Ah, Spring! At home the birds are chirping, tulips are blooming, and your annoying neighbor is running the lawnmower at 7:00 am on a Saturday!
Another potentially frustrating experience may occur in the office this time of year…. It’s time to begin planning your company’s fiscal healthcare budget! To help you prepare, analyze the impact of areas that increase costs against those that reduce costs when estimating your year-end prescription drug expenditures. This week, the focus is on two areas that can increase your costs.
- Project the impact of 2018 drug price increases.
In my February blog, Prescription Drugs Take a Bigger Chuck of Your Benefits Budget, I shared information on price increases on several popular brand medications. High cost specialty drugs such as Humira and Enbrel experienced a 9.7% increase, causing allowed payments for these drugs to rise to $4,300 on average, per patient per month. (The allowed payments represent the full cost of the prescription from all payment sources, which includes the employer’s and the employees’ responsibilities.)
If you are using historical utilization to project your year-end costs, include these specific price increases to calculate your total allowed payments. If specific price increases are not known, use the most recently published consumer price index. In March of 2018, the U.S. Department of Labor reported that the all items index rose 2.4%, before seasonal adjustments, over the last 12 months (CPI-U).
- Account for new high cost drugs in the pipeline.
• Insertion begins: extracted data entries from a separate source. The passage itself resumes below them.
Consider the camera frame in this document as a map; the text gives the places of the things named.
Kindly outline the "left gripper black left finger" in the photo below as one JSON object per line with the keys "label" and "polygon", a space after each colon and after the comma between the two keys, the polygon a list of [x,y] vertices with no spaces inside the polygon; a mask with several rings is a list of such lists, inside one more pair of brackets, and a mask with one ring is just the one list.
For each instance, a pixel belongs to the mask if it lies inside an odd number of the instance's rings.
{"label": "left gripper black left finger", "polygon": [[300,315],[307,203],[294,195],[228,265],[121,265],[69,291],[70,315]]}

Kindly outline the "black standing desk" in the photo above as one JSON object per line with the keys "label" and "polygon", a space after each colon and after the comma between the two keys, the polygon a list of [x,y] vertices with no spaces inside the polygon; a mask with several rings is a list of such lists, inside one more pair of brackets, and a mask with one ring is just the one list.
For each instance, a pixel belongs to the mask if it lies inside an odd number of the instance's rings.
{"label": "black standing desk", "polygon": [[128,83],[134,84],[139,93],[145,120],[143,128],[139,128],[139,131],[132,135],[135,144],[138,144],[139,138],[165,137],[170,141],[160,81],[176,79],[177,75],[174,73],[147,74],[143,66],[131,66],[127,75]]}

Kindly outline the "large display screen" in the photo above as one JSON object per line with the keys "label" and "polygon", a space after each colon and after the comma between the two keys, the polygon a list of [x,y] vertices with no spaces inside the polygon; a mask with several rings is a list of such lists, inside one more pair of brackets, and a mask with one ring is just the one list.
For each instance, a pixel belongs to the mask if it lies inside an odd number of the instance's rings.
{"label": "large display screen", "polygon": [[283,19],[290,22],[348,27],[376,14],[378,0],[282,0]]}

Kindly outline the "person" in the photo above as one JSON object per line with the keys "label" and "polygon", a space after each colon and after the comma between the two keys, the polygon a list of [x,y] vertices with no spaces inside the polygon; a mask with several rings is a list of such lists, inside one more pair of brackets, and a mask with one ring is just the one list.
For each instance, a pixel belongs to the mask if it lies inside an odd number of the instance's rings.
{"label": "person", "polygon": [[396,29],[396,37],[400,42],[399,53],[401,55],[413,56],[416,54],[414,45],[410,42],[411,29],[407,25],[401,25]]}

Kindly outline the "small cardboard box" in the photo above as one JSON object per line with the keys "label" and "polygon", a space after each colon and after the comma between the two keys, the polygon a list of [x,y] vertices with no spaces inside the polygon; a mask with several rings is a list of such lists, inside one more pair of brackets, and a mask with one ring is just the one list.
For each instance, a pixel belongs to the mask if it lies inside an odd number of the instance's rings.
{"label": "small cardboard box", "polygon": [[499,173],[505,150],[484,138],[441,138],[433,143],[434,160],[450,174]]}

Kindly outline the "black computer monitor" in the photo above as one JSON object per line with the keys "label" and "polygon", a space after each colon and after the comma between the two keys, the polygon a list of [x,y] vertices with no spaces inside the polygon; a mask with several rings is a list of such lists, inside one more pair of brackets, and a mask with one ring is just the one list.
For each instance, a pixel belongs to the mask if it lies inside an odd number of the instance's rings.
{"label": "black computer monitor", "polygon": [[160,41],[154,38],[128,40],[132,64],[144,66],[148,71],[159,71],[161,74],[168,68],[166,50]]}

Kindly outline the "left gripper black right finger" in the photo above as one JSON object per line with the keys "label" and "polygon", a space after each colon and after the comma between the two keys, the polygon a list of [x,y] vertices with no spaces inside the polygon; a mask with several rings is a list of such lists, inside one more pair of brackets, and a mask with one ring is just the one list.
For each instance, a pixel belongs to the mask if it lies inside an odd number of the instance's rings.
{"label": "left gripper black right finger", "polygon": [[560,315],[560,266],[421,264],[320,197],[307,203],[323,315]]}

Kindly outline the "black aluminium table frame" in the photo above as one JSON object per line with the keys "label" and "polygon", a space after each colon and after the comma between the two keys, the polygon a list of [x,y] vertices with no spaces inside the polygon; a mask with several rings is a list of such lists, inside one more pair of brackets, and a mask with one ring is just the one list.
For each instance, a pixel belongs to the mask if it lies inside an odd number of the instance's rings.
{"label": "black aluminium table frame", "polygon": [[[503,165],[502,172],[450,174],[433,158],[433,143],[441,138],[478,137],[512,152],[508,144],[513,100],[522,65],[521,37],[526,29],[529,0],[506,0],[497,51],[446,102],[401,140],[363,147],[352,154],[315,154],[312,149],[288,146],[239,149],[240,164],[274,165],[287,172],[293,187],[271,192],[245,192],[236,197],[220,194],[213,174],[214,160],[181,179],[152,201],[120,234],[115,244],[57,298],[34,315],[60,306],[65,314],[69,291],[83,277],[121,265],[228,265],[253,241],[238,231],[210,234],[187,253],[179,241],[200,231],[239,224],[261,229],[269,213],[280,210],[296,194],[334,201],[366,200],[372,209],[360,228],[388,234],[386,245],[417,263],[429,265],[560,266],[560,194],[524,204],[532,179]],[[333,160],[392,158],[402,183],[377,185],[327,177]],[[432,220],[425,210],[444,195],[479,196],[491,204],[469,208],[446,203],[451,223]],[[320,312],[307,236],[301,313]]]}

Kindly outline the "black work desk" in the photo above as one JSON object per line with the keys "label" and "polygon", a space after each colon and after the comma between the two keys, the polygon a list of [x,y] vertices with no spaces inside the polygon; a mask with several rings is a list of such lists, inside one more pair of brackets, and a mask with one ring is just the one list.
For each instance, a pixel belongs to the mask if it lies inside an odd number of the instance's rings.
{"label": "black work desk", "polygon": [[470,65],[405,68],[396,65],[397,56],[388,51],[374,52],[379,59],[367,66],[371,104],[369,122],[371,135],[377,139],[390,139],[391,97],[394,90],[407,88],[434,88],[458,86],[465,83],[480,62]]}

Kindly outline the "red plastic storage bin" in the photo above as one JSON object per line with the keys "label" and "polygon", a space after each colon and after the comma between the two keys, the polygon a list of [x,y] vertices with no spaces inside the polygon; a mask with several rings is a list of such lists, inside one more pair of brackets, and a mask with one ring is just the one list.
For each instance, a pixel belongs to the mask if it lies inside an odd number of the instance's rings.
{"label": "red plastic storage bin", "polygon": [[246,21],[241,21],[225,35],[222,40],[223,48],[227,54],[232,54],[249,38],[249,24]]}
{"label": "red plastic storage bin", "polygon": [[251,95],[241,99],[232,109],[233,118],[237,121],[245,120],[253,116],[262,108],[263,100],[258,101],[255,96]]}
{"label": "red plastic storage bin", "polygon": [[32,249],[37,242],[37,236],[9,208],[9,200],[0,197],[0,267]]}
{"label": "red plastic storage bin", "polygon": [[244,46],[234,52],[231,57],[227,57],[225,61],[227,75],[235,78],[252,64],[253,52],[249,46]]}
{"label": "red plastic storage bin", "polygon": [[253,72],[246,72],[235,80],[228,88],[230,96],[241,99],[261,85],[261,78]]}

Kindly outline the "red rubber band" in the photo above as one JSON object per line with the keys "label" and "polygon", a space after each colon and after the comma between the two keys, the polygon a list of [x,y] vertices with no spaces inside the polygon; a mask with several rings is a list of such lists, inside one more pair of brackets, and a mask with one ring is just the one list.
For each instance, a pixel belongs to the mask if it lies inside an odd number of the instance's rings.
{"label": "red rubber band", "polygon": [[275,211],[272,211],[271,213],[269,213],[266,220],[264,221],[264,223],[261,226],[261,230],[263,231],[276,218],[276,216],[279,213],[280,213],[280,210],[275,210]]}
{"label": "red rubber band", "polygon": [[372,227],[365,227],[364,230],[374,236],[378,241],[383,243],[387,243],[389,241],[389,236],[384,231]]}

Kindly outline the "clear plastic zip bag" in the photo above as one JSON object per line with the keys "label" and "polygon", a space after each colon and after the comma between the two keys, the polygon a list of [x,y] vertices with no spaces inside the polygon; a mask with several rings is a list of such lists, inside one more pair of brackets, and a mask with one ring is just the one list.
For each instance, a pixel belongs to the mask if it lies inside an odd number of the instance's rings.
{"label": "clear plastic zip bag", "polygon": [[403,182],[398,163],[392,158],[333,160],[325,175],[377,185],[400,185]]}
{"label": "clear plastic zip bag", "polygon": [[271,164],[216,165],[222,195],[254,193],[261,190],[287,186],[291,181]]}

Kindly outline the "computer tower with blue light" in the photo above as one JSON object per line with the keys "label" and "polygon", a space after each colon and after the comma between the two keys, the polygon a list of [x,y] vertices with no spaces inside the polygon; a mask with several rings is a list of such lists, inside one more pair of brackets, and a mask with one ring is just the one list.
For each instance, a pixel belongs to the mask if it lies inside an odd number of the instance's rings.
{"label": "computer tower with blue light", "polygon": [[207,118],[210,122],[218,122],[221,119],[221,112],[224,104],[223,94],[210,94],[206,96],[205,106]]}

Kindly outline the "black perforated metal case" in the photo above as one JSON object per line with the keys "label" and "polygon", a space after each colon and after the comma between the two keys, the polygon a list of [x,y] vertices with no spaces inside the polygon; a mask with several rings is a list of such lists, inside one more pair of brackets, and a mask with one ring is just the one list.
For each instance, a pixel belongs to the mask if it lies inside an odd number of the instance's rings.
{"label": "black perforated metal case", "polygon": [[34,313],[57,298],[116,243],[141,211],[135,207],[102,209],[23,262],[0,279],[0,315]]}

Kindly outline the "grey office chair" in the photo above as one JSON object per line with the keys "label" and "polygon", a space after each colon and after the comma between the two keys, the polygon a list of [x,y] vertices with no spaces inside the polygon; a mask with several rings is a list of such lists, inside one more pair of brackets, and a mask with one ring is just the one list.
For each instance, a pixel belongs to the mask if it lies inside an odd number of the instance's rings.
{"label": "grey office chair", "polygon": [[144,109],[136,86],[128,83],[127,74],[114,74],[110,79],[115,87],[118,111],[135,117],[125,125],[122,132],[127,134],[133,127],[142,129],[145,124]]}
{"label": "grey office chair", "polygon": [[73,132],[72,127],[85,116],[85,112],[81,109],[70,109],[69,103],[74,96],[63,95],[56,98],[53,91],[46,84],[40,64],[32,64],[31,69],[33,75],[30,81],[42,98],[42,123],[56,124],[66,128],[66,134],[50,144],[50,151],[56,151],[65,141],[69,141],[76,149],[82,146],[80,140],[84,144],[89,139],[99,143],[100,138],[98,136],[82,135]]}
Your benefit advisor and data analytics vendor should be able to highlight new high cost drugs in the pipeline that could be used by your employees and their families to treat their chronic conditions. An industry expert highlights a few of the drug therapy classes in the pipeline used to treat migraine, psoriasis, multiple sclerosis, cancer, and HIV conditions (AJMC).
The new class of drugs to treat migraines (calcitonin gene-related peptide (CGRP) inhibitors), are in development and could be available in early 2019. The cost for these drugs will likely be $8,500 per year, compared to $2,500 per year for the biggest class of anti-migraine drugs (Imitrex®.) (MarketWatch)
What can you do?
- Identify the chronic conditions in your population and the prescription drugs used to treat those conditions. Apply the estimated price increases to high cost brand medications or an inflationary factor to project your year-end expenditures.
- You may have members who are candidates for the high cost specialty drugs in the pipeline, so you should work with your care management team to identify all members who are not controlled with their current therapy. Look for those:
- Taking polypharmacy
- With increased office/urgent care visits
- With recurring admissions.
Using the new class of migraines drugs as an example, identify members in your data suffering from episodic and chronic migraines, and whom have a prescription drug history of two or more preventive therapies. In one clinical trial, these patients suffered an average of 19 migraine headache days per month prior to the investigational drug.
This population may be candidates for these new drugs when approved next year.
- Discuss with your pharmacy program manager how and when it begins to manage new FDA-approved, high-cost drugs. A prior authorization program helps to oversee that the prescribed drug is dispensed in the right quantity for the right patient condition; however, delays in implementing or making changes to these programs can cost you money.